Netflix Drive to Survive season three
Could F1 create a live version of Drive to Survive?
“We have said before that we will continue to monitor the landscape and are open to discussions in this area,” said Domenicali. “I would add there is certainly interest from this market but at this stage I would say we are in a strong position and expect that to increase,” he replied.

“We have already introduced several digital initiatives such as the Sprint in Brazil being available on Twitch and our YouTube stream of the German Grand Prix in 2020 so we have shown we can increase the diversity of our broadcast offering to fans.” Fans can therefore look forward to greater choices of interactive platforms, with considerable knock-on effects.
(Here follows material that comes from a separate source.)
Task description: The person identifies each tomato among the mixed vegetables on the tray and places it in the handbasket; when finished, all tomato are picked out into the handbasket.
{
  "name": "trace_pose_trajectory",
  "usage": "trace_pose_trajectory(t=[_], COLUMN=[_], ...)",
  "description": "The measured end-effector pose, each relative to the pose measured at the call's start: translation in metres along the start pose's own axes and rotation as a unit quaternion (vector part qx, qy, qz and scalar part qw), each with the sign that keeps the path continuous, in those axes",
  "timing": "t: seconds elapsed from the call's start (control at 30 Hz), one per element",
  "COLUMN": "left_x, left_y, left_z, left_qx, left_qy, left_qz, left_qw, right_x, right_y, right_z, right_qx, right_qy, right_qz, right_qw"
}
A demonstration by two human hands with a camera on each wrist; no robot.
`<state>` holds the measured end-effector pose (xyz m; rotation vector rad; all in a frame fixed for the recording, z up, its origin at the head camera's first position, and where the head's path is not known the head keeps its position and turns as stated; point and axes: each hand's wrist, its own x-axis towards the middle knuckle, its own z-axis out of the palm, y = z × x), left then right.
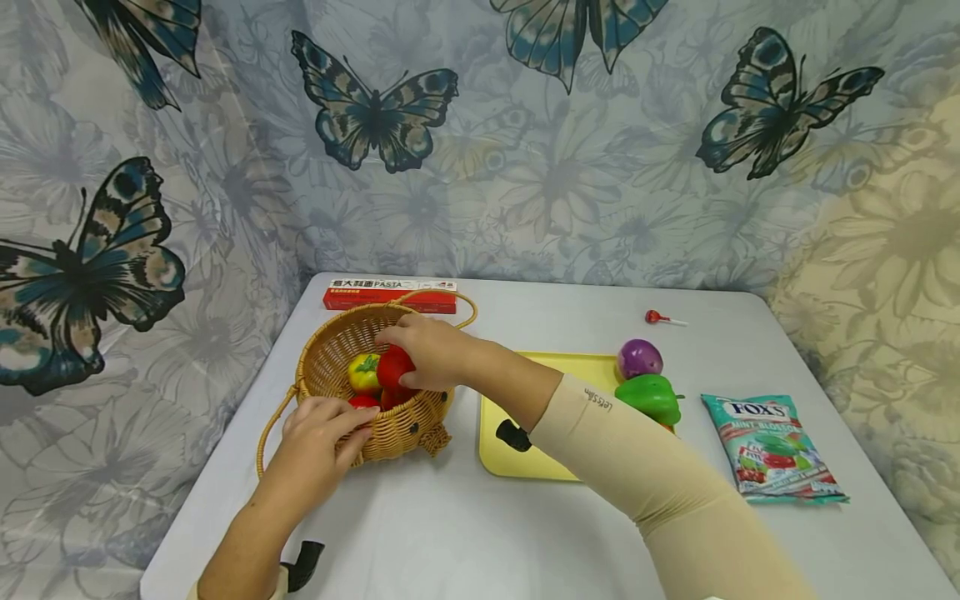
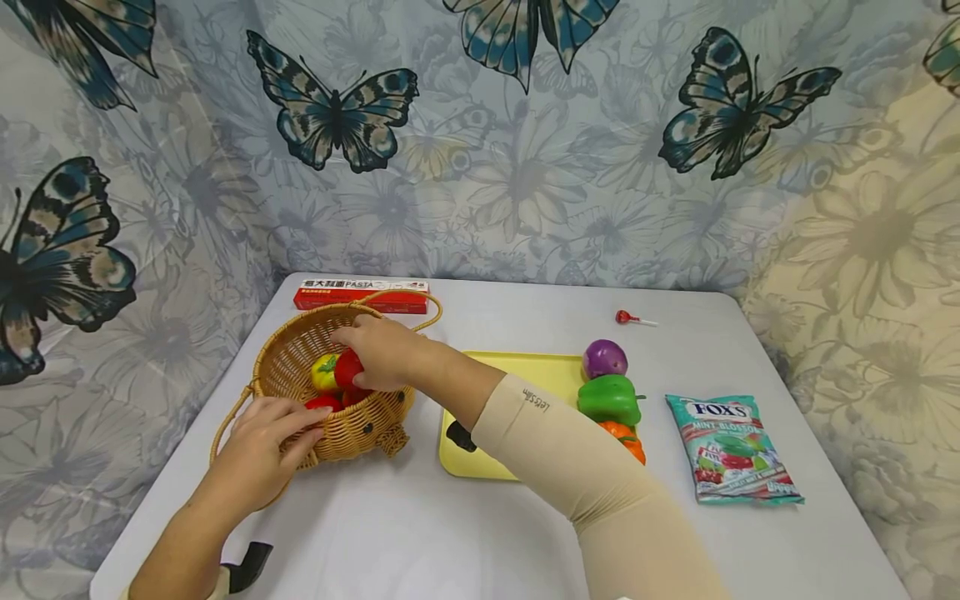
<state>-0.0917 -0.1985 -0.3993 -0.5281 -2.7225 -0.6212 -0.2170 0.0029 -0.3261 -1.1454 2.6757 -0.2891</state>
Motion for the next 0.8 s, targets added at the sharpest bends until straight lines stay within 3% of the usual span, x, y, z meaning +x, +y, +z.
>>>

However, his answer to the next question – whether a live version of the successful ‘Drive to Survive’ Netflix series was in the offing – made analysts sit up and take real notice. Consider live streaming from paddock immediately after some controversy, particularly if fronted by a hard-nosed moderator rather than some pally presenter.
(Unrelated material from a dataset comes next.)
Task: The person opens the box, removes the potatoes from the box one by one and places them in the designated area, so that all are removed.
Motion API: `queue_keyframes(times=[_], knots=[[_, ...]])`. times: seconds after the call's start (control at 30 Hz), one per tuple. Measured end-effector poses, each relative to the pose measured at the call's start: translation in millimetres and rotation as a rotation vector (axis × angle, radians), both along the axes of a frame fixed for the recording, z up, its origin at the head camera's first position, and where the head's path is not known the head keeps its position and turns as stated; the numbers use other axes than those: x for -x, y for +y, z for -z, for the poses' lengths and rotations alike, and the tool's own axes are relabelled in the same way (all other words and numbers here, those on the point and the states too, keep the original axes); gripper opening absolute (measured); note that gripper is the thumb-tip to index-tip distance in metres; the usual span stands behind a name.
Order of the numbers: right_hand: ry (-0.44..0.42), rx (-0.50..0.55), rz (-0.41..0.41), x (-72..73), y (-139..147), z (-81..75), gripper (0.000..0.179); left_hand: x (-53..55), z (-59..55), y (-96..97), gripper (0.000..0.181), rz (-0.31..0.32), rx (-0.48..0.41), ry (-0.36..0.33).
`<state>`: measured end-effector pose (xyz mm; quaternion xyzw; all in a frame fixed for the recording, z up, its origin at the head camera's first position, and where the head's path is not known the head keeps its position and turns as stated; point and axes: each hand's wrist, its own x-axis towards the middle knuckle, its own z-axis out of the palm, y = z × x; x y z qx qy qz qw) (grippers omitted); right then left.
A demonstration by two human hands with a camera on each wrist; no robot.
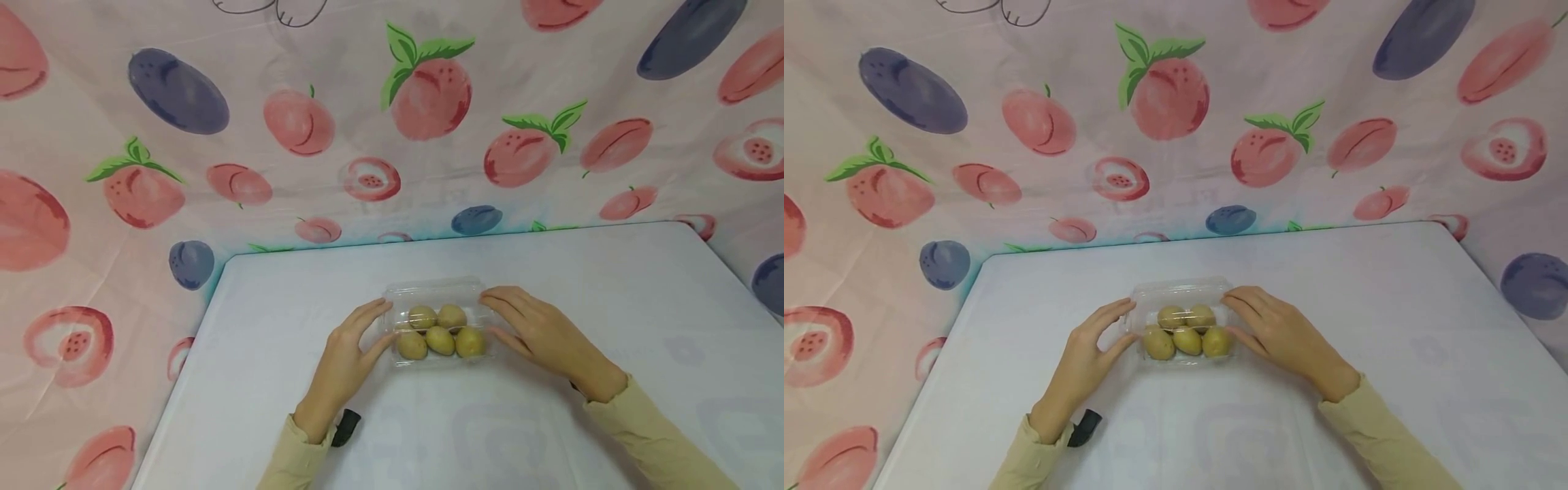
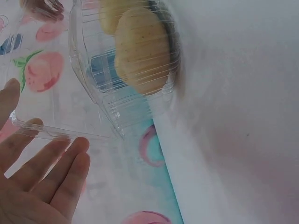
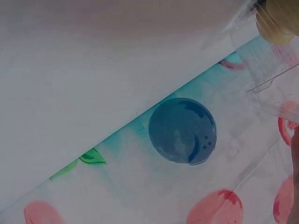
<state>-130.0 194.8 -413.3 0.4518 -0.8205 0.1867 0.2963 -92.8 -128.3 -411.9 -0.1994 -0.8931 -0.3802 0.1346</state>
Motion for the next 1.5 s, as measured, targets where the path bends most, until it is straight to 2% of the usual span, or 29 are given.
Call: queue_keyframes(times=[0.23,0.47,0.63,0.73,0.93,1.0,1.3,1.5], knots=[[-0.051,0.000,0.050,3.3,1,-0.3,0.052,4.3,-1.9,2.0,0.046,-0.002,-0.028,-0.001],[-0.127,-0.002,0.082,5.6,4,-1.4,0.043,7.6,-2.3,3.2,0.045,-0.011,-0.052,-0.016],[-0.161,0.021,0.092,8.4,2,-3.8,0.055,11.5,-2.8,4.7,0.046,-0.031,-0.077,-0.020],[-0.177,0.034,0.097,10.5,1,-5.2,0.057,13.4,-3.0,5.2,0.046,-0.035,-0.088,-0.019],[-0.210,0.062,0.106,16.4,0,-7.1,0.038,18.8,-2.4,5.6,0.046,-0.044,-0.097,-0.034],[-0.221,0.072,0.116,18.4,-1,-7.9,0.038,21.0,-2.3,5.6,0.046,-0.047,-0.103,-0.036],[-0.229,0.108,0.139,27.9,-4,-9.3,0.040,30.0,-2.3,6.3,0.047,-0.073,-0.113,-0.056],[-0.239,0.137,0.173,34.6,-7,-9.8,0.046,34.2,0.2,7.7,0.049,-0.067,-0.160,-0.092]])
“It is something I will discuss with my colleagues,” Domenicali said, adding, “We have seen huge growth in all our digital platforms with follower growth year-on-year, engagement is high and F1 TV is continuing to perform well. We also have augmented the content on F1 TV with greater interaction and choice for the viewers.”

The technology for ‘Drive to Survive Live’ already exists and could readily be turned into reality. Bye-bye binge-watching the new series in March each year?

Start, Melbourne, 2011
F1 is planning a record 23 races next year
Moving on from broadcasting matters, Domenicali was asked whether an F1-branded credit card – which enables users to accumulate points towards race tickets and merchandising, book ‘early bird’ seats and attend exclusive promotions – was in the offing. Imagine presenting a gold or platinum F1 card in payment for dinner and gaining Paddock Club entry.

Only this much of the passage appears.